Recorded data
+-------+

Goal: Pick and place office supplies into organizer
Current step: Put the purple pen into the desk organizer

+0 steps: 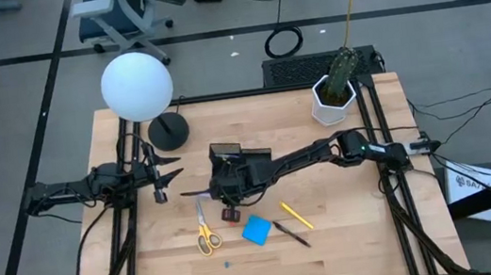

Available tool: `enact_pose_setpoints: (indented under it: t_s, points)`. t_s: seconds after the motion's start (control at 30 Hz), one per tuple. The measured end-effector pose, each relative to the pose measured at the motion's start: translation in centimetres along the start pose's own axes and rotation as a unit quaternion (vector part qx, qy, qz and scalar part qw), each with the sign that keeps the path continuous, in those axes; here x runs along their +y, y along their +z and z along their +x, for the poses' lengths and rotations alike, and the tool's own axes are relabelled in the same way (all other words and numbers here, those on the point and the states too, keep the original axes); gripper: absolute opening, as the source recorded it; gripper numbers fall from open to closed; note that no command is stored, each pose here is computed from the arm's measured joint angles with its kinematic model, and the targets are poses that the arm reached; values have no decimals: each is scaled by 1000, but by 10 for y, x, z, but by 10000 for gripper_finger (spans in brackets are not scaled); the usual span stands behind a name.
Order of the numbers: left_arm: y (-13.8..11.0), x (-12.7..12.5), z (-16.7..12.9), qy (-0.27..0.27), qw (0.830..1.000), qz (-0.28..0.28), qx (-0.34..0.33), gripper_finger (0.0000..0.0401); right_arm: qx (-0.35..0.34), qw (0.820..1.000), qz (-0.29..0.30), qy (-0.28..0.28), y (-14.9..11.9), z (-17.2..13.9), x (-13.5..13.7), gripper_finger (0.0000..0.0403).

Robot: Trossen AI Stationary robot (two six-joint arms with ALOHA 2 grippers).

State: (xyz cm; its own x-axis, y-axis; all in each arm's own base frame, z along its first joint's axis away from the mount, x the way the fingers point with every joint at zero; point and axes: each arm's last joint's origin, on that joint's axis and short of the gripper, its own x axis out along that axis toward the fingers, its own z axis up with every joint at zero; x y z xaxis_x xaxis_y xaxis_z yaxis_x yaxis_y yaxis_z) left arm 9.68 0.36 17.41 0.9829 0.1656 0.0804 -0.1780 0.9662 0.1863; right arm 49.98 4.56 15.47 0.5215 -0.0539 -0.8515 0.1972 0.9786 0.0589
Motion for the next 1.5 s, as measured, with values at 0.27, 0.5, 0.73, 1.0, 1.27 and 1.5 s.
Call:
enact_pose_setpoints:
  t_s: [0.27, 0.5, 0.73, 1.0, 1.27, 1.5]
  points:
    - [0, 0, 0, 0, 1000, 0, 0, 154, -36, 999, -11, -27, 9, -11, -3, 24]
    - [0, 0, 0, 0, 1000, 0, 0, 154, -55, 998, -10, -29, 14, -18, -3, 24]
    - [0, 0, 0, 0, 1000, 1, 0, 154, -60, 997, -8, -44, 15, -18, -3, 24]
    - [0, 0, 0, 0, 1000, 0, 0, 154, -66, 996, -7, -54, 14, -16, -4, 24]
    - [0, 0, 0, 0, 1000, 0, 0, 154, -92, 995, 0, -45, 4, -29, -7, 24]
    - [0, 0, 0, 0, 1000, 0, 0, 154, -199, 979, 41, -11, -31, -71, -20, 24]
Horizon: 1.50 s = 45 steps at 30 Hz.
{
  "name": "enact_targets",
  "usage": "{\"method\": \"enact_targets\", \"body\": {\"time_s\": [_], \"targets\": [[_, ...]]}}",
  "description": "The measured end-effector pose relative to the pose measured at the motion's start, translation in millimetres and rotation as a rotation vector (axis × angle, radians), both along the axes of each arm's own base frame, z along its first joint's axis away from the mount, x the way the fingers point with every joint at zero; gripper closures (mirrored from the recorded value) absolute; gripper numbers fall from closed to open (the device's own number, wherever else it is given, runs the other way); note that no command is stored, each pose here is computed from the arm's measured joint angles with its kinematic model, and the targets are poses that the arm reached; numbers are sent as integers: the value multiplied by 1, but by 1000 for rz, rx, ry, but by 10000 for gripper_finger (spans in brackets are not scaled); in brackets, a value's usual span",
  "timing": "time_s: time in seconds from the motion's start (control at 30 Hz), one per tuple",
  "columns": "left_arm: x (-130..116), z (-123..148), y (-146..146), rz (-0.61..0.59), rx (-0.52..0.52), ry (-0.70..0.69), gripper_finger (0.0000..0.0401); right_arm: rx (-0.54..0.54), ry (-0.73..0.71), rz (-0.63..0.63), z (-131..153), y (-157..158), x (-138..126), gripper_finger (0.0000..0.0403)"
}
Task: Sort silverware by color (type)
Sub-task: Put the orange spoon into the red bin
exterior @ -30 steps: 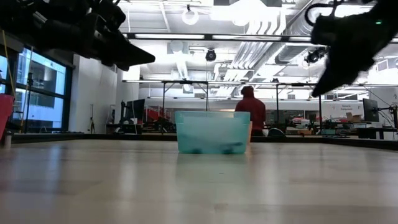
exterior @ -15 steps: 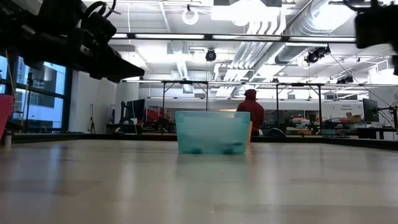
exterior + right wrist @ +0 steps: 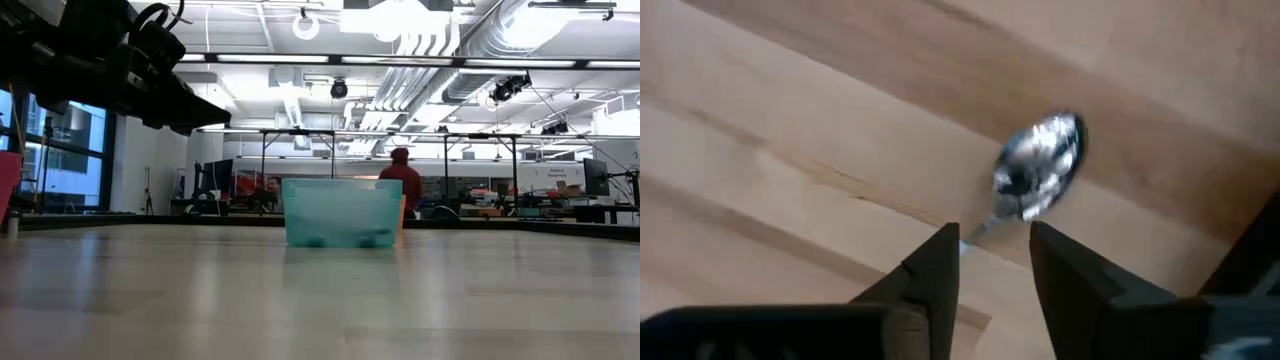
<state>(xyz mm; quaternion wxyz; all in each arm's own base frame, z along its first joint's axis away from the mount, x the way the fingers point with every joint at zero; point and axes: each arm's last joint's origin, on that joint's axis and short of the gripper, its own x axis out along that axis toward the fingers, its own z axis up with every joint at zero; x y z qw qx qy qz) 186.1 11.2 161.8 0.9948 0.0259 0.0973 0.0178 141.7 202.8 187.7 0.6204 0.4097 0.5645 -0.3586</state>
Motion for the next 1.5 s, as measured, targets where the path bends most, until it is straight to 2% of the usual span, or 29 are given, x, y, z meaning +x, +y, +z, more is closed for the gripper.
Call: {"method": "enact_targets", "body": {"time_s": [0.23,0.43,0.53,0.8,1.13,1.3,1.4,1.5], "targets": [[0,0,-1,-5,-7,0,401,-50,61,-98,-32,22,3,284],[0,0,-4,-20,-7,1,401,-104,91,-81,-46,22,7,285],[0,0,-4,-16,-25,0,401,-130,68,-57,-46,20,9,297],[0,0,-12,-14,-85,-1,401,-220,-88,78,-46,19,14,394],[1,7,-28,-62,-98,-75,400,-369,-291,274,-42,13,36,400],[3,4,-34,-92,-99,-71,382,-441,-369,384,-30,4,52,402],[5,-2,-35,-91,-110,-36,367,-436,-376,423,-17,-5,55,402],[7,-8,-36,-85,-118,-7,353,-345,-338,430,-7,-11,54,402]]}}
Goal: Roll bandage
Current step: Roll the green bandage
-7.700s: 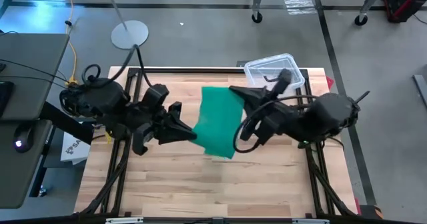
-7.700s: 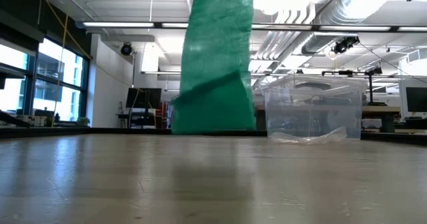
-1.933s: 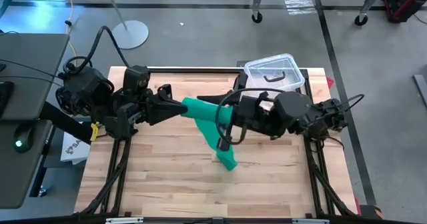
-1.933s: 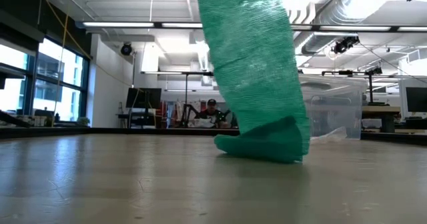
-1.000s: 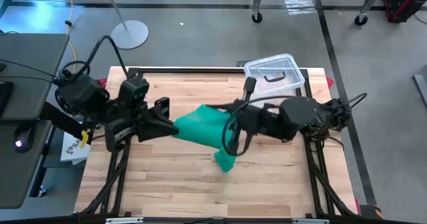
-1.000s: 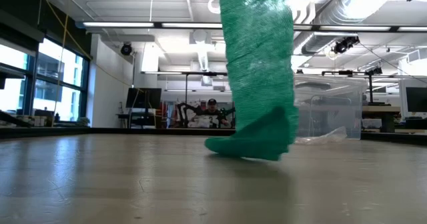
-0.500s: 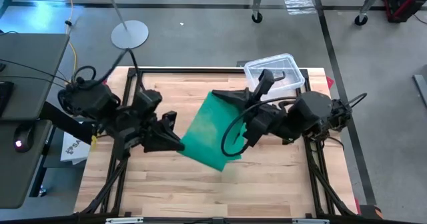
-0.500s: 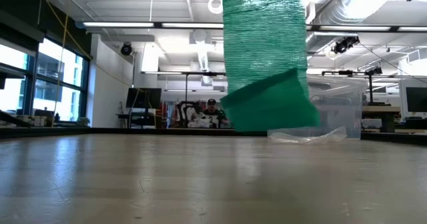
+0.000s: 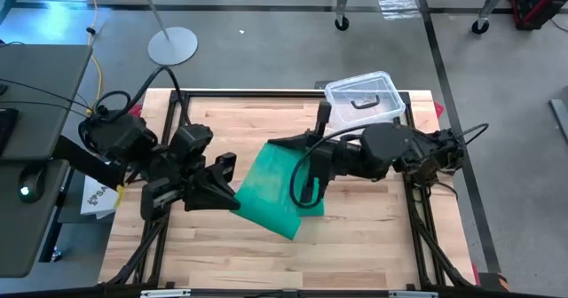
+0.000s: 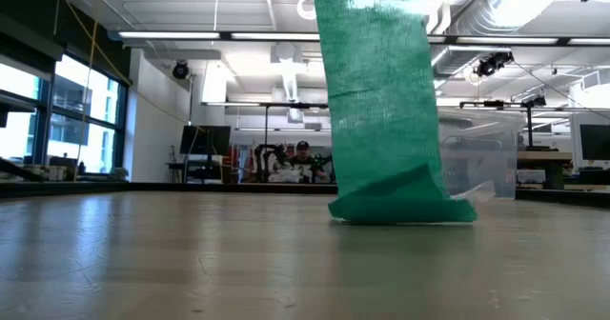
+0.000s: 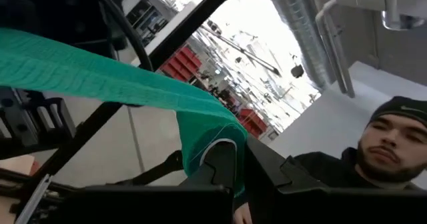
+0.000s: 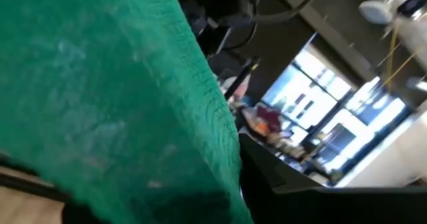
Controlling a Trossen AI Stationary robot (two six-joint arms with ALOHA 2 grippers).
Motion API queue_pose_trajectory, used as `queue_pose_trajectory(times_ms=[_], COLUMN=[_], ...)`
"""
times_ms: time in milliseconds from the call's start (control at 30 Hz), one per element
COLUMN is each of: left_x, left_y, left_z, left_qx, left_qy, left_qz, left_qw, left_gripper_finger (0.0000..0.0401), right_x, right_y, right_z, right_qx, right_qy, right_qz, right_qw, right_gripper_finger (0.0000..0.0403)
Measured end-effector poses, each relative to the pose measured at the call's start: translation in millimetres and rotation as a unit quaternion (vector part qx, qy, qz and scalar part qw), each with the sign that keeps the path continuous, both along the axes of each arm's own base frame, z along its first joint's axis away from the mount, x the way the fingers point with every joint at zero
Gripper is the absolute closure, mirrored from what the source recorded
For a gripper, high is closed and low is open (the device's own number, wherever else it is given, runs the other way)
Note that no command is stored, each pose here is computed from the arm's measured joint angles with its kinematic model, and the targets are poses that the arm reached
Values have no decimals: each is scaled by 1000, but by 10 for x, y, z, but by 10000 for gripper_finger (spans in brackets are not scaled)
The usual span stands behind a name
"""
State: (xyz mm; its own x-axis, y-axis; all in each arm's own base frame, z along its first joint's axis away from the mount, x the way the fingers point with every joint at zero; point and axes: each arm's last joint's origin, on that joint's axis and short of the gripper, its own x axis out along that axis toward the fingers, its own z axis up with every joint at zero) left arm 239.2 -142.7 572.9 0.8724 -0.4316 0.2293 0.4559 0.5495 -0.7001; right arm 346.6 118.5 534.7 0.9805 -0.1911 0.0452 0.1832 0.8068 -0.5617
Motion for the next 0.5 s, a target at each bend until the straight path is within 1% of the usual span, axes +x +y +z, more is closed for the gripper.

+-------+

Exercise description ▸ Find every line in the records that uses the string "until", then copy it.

Answer box ▸
Motion for the next 1.5 s, as measured, targets where the path bends most, until it is straight to 2% of the usual span, or 29 are given, x, y, z meaning +x, +y, +z, more is closed for the gripper.
Motion for the next 0.5 s, a target at each bend until the straight path is within 1% of the usual span, axes +x +y +z, more is closed for the gripper.

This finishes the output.